*PROBLEM DESCRIPTION:*
Wherever "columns" appears in a line of the listing, that line should be returned.

*GIVEN MATERIAL:*
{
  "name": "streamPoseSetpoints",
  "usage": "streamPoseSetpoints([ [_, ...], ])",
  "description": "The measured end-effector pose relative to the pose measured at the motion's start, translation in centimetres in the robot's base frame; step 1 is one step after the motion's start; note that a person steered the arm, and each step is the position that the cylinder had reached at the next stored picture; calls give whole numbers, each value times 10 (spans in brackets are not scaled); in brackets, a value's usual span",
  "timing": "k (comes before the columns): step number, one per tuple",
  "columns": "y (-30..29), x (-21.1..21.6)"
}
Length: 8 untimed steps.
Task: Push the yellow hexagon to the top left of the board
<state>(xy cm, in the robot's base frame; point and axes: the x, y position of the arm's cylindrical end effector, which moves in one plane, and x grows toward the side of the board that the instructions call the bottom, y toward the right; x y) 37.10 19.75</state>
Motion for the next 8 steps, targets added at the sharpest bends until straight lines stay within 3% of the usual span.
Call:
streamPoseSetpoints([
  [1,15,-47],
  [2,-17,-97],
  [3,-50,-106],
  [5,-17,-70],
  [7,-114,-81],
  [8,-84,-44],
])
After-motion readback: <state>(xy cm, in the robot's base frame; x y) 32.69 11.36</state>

*RESPONSE FOR THIS EXERCISE:*
  "timing": "k (comes before the columns): step number, one per tuple",
  "columns": "y (-30..29), x (-21.1..21.6)"

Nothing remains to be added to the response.